Here is an overview of how the German electoral system works.

How did the electoral system come about?

Germany is a federal parliamentary republic and its current system dates back to the end of World War II.

The country’s Basic Law entered into force in May 1949 for West Germany. Codified by a Council of Ministers under pressure from the Allied Powers, the Basic Law was to be replaced by a constitution.

But when Germany was reunited, the Basic Law endured.

It stipulates that the members of the Bundestag must be elected in “general, direct, free, equal and secret elections” and must represent “the whole of the people”.

How does the vote work?

The Bundestag officially has 598 seats, although this number can fluctuate due to the parliamentary system. It is the only body elected directly by the voters.

Every German citizen over the age of 18 has the right to vote in elections, which represents 60.4 million eligible voters: 31.2 million women and 29.2 million men.

Germans vote on election day: one for the candidates in their constituency and another for the lists of political parties.

Half of the Bundestag is made up of candidates from the country’s 299 constituencies.

Voting for these candidates resembles a “first past the post” system, where the person with the most votes wins straight away. Each constituency thus sends a winner to the Bundestag.

The rest of the parliament comes from the second vote of the lists of political parties. Each party presents a list of candidates in each of the 16 German Länder or Länder.

The number of seats is determined by the population of each Land and then allocated to the parties according to the proportion of the second vote they receive in that Land.

A political party needs at least 5% of the second vote or at least three constituency seats to enter the Bundestag. It is a threshold that aims to prevent small parties from entering parliament and causing a political stalemate.

The minimum number of seats in a party is determined by the higher number between the two votes.

“As far as party representation is concerned, the second vote is actually more important than the first vote because the second vote defines the percentage of the party’s seat allocation”, explains Jana Puglierin, President of the European Council on Foreign Relations from Berlin. Office.

How is the size of the Bundestag determined?

The Bundestag has 598 seats but its size can fluctuate due to the method of allocating seats to parties.

The second vote determines the proportion of seats a party obtains in the Bundestag, but a party could receive additional seats if it wins more constituency seats in a federal state than it would be entitled to in the second vote.

For example, if a party wins ten seats in the list system, but has 15 directly elected candidates in the constituency ballot, it will be allocated five additional seats in the Bundestag.

The gap occurs because “more and more people are dividing their votes differently” between the first and second votes, Puglierin explains.

The total number of seats in the Bundestag is then increased to ensure that parties get seats proportional to second votes.

These “balance seats” are in place to ensure that no party has an unfair advantage over the others. After the 2017 elections, the Bundestag thus had 709 seats instead of 598.

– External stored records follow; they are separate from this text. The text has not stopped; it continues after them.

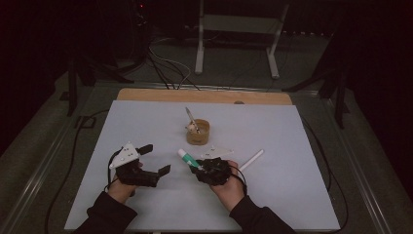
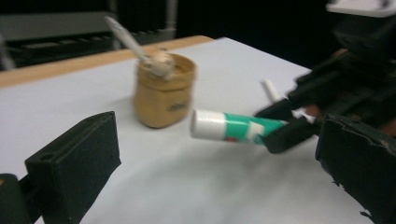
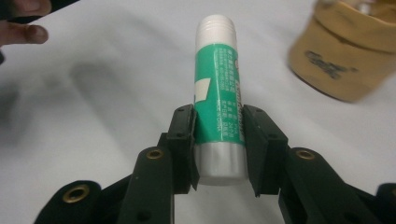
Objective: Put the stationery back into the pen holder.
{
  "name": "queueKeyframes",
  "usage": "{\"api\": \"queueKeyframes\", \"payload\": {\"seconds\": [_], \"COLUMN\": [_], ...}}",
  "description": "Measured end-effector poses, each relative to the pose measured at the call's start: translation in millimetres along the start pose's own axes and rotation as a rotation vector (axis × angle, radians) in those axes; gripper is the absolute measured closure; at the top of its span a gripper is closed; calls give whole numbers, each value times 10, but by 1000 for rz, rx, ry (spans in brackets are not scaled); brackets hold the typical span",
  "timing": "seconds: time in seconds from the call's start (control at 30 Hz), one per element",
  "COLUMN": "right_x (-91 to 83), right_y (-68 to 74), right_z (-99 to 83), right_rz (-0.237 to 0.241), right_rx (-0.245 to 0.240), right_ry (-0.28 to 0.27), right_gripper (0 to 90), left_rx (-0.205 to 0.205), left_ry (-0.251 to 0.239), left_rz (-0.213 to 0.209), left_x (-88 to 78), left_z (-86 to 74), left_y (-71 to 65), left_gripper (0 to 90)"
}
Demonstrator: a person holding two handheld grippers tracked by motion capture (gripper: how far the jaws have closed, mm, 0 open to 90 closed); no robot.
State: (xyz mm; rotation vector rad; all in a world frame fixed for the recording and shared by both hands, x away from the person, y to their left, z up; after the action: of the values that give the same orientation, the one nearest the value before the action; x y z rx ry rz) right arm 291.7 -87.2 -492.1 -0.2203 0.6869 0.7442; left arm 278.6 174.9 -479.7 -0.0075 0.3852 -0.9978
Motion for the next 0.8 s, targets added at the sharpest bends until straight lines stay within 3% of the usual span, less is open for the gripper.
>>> {"api": "queueKeyframes", "payload": {"seconds": [0.27,0.3,0.5,0.8], "right_x": [-132,-157,-338,-612], "right_y": [-116,-136,-240,-353], "right_z": [-127,-142,-204,-277], "right_rz": [-30,-31,-47,-82], "right_rx": [7,12,42,63], "right_ry": [6,3,-22,-69], "right_gripper": [665,665,665,665], "left_rx": [10,15,48,46], "left_ry": [30,39,53,67], "left_rz": [-68,-100,-167,-234], "left_x": [95,123,216,384], "left_z": [-10,-10,3,53], "left_y": [-61,-93,-189,-273], "left_gripper": [5,5,5,5]}}
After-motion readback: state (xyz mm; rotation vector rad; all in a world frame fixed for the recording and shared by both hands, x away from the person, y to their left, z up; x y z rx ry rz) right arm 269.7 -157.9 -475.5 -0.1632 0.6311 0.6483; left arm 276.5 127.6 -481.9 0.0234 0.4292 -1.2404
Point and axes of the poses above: each handheld gripper's, and its own axes: x roughly forward along the jaws, z roughly out of its top, y roughly to its left, the point moved 1 cm from there along x, roughly forward along the jaws, and after that the axes turned 5 degrees about -z, right-handed, at the moved point
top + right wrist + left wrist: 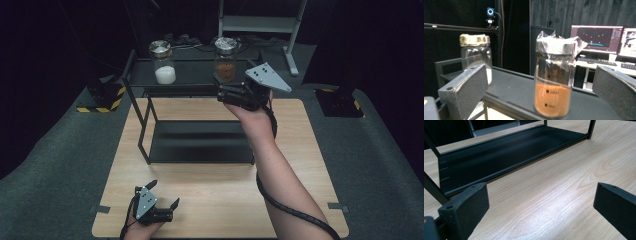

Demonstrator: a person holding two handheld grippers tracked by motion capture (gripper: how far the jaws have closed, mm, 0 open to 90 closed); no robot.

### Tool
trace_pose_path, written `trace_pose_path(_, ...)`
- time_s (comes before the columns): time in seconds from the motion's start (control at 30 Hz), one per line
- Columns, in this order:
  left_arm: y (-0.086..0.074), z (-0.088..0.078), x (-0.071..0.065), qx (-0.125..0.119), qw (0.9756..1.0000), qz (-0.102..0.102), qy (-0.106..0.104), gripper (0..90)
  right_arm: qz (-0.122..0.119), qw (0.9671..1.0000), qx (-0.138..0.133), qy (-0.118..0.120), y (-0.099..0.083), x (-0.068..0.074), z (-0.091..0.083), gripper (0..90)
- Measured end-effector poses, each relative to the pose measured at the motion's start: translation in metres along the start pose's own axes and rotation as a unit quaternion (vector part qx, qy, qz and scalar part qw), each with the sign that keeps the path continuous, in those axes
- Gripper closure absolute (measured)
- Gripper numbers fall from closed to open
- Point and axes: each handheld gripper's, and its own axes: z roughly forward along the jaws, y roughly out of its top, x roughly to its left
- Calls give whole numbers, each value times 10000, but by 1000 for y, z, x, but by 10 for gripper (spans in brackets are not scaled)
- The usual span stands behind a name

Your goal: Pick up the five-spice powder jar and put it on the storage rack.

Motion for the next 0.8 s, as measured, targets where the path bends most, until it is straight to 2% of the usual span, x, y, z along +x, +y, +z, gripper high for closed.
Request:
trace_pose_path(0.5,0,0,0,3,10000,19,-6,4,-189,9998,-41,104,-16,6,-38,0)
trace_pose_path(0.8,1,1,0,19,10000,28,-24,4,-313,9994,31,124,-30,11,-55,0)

How is the Federal Chancellor elected?

Political parties often have to negotiate after elections to form a majority coalition that can lead the government. The candidates for the chancellery are agreed by the parties before the election.

“After the elections, the real work begins because in Germany: German governments are based on a stable government majority and building that is the huge task,” Puglierin explains.

The Chancellor is then appointed by the Federal President and voted on by the Bundestag in a secret ballot.

To be elected, the Federal Chancellor must obtain an absolute majority of votes, known as the Chancellor’s majority.

A second ballot can be organized if the candidate does not obtain an absolute majority and if a candidate still does not obtain an absolute majority, a third ballot will take place in which a candidate must obtain a relative majority to win.

The Federal President then appoints the Chancellor within seven days of the election.

This article is part of our special mini-series to help you understand the German elections.